Projeto “Intolerância e Resistência: Memórias da Repressão política no Brasil (1964-1985)

Acervo Audiovisual - Memórias sobre a ditadura militar no Brasil a partir de 80 depoimentos de presos políticos do período entre 1964 e 1985. O objetivo foi recuperar os testemunhos de um momento da vida política do país extremamente violento nas relações entre o Estado autoritário e a sociedade civil.

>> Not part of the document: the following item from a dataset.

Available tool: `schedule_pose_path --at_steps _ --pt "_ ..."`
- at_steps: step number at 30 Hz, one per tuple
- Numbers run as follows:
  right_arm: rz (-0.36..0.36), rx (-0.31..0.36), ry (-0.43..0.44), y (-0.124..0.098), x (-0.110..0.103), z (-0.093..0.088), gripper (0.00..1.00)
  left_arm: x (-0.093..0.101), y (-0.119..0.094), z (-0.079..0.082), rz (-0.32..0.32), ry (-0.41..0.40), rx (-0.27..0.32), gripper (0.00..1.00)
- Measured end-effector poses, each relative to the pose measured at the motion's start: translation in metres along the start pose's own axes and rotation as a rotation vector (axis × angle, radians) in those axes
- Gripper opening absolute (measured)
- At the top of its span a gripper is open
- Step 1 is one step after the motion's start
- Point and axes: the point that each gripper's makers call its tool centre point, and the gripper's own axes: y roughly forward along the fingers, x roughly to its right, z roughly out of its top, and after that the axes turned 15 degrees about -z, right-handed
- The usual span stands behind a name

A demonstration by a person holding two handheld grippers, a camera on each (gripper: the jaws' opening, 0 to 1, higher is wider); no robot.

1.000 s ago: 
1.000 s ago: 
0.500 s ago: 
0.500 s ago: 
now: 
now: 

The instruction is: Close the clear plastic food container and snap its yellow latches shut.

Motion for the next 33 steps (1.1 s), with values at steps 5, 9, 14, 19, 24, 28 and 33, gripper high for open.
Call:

Assim como nos diferentes países da América Latina, há a necessidade da produção de documentos históricos relativos à memória de períodos dominados pela repressão e pela censura, tanto na perspectiva de um acerto de contas com o passado, como para a garantia da democracia, uma vez que a recuperação do passado pode contribuir para a consolidação de um novo código de ética na política.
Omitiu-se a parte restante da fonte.